This Life of Wonder: Chapter 4

The Forgotten Soul (extract)

Eric photographed prior to volunteering for wartime service. He is around 19 years old, and living in Erdington, Birmingham, circa 1913

11th July 1915: Gallipoli: 40th Field Ambulance

The small wooden boat, packed with troops, slops sideways in the heaving waves as it approaches the beach of Cape Helles, Gallipoli. Eric’s knuckles are white as he grips the sides of the boat and prays he doesn’t throw up on his fellow soldiers.  His Field Ambulance is attempting to land with their unit, 13th (Western) Division, to relieve 29th Division in the battle against the Turks. As the boat is cast loose from the steam tug, the navy lads start rowing for shore. Thirty yards to go, and then all hell breaks loose. The water churns with bullets as Turkish riflemen up on the cliffs overlooking the beaches let rip at the unprotected soldiers huddled in their boats.
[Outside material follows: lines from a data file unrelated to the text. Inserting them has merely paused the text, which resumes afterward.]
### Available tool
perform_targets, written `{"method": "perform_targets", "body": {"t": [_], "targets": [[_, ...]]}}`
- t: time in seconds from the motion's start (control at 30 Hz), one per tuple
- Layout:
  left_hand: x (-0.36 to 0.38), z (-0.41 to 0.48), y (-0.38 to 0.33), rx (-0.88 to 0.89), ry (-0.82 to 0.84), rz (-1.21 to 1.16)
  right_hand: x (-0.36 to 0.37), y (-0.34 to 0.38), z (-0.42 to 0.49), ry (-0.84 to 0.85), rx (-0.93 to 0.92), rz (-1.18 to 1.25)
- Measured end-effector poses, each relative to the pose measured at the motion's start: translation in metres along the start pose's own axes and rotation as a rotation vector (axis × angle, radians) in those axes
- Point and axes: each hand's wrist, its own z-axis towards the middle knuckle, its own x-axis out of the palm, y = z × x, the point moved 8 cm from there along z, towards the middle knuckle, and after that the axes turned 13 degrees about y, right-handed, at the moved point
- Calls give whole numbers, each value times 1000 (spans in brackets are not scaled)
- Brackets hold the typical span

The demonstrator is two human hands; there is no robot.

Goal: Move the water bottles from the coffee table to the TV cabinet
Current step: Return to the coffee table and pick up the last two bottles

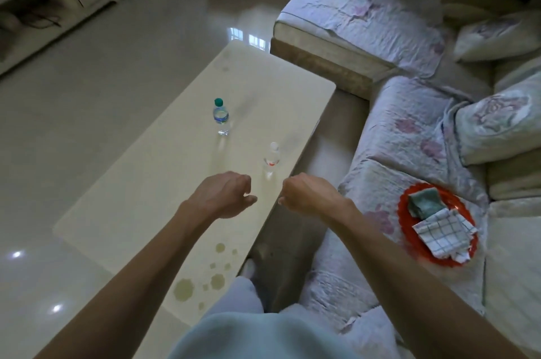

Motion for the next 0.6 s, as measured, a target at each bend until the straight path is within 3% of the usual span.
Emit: {"method": "perform_targets", "body": {"t": [0.6], "targets": [[14, 165, 78, -258, 137, -293, -34, -77, 204, 202, -120, -99]]}}
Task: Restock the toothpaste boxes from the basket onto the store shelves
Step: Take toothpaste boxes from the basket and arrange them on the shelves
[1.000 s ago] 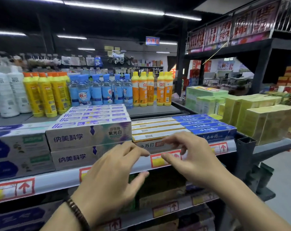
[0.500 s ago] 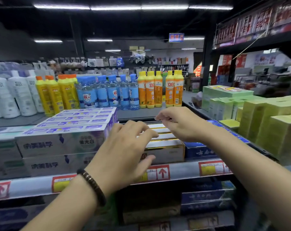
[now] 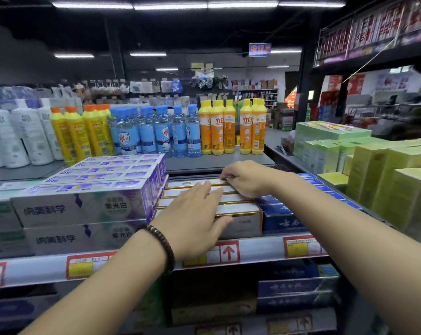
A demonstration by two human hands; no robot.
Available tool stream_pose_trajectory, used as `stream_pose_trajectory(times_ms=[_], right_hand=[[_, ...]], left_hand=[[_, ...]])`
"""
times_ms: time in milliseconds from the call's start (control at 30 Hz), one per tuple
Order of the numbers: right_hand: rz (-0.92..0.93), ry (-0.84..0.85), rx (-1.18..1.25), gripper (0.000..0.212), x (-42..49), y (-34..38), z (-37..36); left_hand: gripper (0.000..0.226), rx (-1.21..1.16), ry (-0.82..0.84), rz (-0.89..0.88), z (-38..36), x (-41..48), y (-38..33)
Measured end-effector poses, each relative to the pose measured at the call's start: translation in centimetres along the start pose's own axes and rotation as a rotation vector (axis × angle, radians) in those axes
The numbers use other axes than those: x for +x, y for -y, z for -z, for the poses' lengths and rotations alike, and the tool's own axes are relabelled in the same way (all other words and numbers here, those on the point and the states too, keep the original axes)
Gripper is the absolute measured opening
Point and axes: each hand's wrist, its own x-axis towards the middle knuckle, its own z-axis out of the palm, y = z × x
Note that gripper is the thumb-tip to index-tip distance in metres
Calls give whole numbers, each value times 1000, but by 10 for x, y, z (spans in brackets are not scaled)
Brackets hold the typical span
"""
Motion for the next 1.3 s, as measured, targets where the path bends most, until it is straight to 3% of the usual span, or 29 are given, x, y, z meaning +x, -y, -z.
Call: stream_pose_trajectory(times_ms=[500, 1300], right_hand=[[-7, 50, 152, 39, 20, 22, 1], [5, 115, 129, 37, 19, 25, 1]], left_hand=[[58, -12, -9, -34, -6, -9, 12], [55, 16, -76, -49, -11, -14, 14]])
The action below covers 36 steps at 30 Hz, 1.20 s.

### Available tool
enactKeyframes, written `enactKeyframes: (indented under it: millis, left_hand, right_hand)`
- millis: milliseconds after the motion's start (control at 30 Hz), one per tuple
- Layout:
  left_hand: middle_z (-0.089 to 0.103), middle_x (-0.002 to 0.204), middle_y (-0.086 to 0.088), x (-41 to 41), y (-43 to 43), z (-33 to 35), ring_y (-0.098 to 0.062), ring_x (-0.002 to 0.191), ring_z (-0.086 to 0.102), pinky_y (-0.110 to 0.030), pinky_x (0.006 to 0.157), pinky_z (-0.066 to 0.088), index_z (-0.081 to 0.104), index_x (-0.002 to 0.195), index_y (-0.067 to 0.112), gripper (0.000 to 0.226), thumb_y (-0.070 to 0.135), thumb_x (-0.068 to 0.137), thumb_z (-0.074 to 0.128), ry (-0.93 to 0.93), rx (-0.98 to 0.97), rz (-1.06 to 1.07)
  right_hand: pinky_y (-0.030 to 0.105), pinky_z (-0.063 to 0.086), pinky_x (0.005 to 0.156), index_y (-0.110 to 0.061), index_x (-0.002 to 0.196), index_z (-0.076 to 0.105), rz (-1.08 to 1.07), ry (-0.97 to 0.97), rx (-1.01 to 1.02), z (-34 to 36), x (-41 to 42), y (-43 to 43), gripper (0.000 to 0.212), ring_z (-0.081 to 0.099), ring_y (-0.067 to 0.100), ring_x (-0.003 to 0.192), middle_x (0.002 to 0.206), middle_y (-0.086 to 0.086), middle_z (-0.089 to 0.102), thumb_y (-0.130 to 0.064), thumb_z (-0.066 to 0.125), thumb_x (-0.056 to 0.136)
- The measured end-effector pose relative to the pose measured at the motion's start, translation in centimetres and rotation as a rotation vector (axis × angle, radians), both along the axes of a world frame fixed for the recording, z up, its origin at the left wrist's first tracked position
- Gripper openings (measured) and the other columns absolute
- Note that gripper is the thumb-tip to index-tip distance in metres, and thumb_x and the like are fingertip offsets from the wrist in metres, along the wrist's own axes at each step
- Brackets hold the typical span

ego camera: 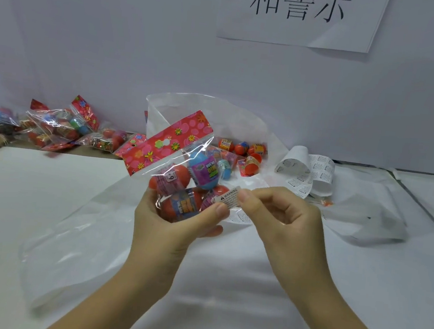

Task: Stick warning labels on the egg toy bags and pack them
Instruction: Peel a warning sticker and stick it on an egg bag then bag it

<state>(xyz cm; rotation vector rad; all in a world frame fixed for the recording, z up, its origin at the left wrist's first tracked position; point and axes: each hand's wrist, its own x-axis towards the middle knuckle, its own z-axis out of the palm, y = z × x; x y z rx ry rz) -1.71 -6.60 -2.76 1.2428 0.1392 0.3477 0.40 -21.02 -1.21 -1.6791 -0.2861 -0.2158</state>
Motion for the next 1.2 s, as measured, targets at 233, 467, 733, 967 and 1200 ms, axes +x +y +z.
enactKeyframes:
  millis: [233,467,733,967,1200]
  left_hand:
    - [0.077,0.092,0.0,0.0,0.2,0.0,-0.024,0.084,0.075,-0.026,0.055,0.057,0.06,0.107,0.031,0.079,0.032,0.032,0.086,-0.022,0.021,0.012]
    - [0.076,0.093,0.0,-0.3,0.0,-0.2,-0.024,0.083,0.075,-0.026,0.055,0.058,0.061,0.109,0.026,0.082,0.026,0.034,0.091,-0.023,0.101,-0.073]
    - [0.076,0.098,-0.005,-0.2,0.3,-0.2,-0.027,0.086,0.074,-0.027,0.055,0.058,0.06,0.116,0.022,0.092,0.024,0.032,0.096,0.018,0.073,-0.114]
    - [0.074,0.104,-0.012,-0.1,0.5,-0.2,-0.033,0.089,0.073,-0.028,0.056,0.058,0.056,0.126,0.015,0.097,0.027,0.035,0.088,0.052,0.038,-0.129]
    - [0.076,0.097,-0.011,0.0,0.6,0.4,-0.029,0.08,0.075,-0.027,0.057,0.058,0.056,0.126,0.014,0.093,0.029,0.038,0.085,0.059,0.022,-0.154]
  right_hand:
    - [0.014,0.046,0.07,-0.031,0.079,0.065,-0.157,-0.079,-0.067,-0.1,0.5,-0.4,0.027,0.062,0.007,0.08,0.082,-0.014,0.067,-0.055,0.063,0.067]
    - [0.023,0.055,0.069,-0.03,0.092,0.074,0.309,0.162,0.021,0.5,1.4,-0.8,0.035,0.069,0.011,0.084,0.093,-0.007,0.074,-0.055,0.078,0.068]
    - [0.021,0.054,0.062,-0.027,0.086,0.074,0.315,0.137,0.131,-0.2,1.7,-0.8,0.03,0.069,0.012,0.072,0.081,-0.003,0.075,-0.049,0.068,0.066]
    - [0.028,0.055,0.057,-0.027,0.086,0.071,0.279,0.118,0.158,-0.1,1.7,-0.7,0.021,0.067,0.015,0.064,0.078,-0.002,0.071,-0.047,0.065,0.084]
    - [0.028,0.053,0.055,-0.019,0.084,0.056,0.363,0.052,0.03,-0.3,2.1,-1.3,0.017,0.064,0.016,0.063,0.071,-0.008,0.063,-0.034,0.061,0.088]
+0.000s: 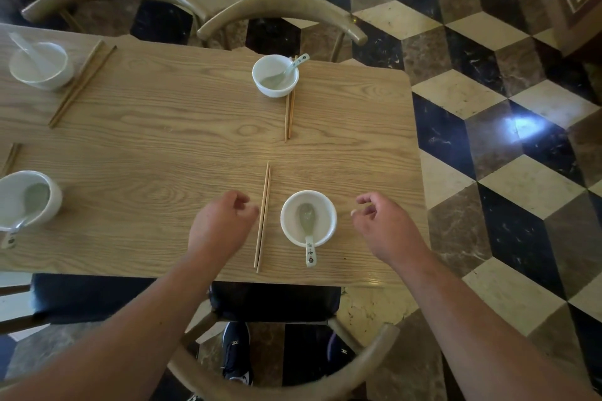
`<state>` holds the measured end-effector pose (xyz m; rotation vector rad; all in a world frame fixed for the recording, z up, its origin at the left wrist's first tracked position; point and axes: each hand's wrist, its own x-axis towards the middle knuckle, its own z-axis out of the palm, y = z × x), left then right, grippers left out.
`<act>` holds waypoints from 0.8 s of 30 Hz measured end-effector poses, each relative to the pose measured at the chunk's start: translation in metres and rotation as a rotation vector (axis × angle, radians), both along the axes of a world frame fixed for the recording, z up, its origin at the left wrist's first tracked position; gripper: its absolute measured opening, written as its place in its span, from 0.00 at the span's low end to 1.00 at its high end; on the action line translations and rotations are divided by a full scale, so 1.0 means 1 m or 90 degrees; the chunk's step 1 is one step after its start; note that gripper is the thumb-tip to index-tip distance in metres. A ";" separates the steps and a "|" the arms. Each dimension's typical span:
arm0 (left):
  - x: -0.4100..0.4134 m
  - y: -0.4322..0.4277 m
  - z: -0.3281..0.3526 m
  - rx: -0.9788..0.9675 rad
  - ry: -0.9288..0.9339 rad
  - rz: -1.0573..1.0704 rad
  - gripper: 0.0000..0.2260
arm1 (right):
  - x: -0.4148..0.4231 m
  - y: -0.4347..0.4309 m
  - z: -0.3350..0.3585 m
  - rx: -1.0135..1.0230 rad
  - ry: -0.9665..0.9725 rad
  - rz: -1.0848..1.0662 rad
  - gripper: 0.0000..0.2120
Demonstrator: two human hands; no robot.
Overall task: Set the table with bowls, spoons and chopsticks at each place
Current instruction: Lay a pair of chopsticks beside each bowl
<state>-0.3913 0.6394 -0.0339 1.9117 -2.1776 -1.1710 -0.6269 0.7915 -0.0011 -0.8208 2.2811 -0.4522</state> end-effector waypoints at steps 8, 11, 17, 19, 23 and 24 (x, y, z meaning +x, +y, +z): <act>-0.122 0.043 0.091 -0.097 -0.072 -0.158 0.37 | -0.105 0.034 0.052 -0.024 0.121 0.255 0.36; -0.174 0.075 0.115 -0.111 -0.093 -0.117 0.35 | -0.165 0.054 0.076 -0.038 0.109 0.312 0.34; -0.272 0.133 0.144 -0.142 -0.094 -0.050 0.32 | -0.287 0.089 0.133 -0.041 0.132 0.416 0.31; -0.296 0.141 0.151 -0.151 -0.110 -0.050 0.36 | -0.318 0.084 0.148 -0.045 0.146 0.442 0.31; -0.333 0.136 0.167 -0.142 -0.135 -0.004 0.39 | -0.357 0.048 0.165 -0.045 0.187 0.526 0.34; -0.341 0.132 0.169 -0.141 -0.135 0.013 0.39 | -0.364 0.034 0.165 -0.041 0.190 0.544 0.34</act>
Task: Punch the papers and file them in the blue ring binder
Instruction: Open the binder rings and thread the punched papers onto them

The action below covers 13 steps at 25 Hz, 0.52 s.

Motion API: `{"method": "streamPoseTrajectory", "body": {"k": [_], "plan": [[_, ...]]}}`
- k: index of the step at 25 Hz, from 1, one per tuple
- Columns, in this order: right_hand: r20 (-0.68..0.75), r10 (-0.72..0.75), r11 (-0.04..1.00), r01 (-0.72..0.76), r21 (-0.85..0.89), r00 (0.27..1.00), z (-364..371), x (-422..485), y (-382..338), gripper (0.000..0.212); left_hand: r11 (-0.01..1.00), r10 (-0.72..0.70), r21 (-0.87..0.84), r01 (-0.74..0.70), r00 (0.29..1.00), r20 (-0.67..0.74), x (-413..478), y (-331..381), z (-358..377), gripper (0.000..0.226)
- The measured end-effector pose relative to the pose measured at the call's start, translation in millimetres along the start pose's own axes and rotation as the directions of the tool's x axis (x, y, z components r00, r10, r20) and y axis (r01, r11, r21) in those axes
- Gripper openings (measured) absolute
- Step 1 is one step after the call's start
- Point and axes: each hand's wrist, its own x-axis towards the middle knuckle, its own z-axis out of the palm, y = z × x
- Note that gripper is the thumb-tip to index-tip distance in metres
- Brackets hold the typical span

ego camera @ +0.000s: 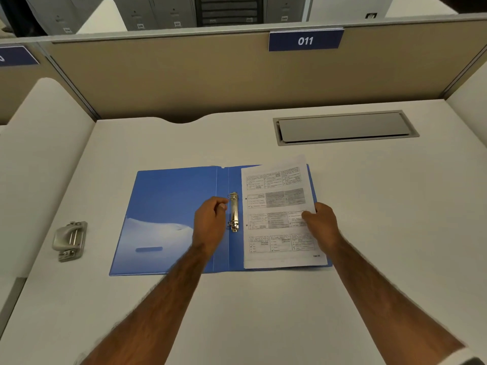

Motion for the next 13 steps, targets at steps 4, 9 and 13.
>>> {"method": "streamPoseTrajectory", "body": {"k": [4, 9, 13], "plan": [[-0.019, 0.024, 0.999, -0.025, -0.024, 1.000, 5, 1, 0, 0.013, 0.972, 0.044, 0.228, -0.064, 0.995, 0.090, 7, -21, -6, 0.020], [-0.113, 0.025, 0.980, -0.047, -0.195, 0.993, 6, -4, -4, 0.015, 0.954, 0.074, 0.281, -0.108, 0.989, 0.130, 24, -17, -9, 0.018], [-0.293, -0.295, 0.849, 0.109, -0.517, 0.909, 10, -15, -12, 0.020, 0.929, 0.134, 0.307, -0.206, 0.961, 0.240, 18, -18, -15, 0.016]]}}
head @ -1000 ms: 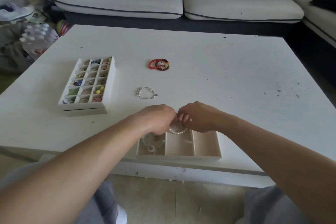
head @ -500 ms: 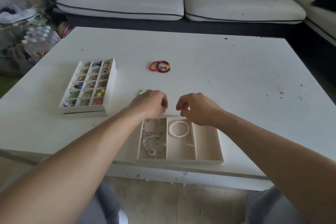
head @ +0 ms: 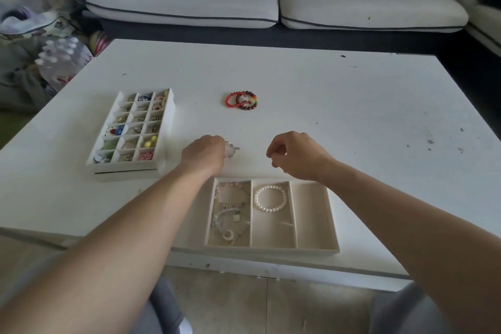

Oh God, thinks Eric, how can we get out of this alive?

Screams erupt from all around him, blood blossoms from limbs, heads, bodies, and the men leap for the cover of the water, their faces full of terror as well as resolution. Some drown with the weight of their equipment, some are wounded and sink without a trace, some clamber over the bodies of the fallen and struggle onto the blood-marked sands, making for the meagre shelter of rocks. Somehow Eric makes land, and gasps with relief as he shelters with others of his unit and checks his medical supplies are still intact. His hands are shaking, but he finds it calming to go through his pack – water purification tablets, disinfectant, tourniques, bandages, morphine for the worst of the wounded to help them manage the pain. Yes, it’s all there, even the forms he’s supposed to fill in as part of his triage. “Ridiculous” he thinks, and almost chuckles at the thought of folding the forms into paper planes instead, as another bullet swipes the sand near his feet.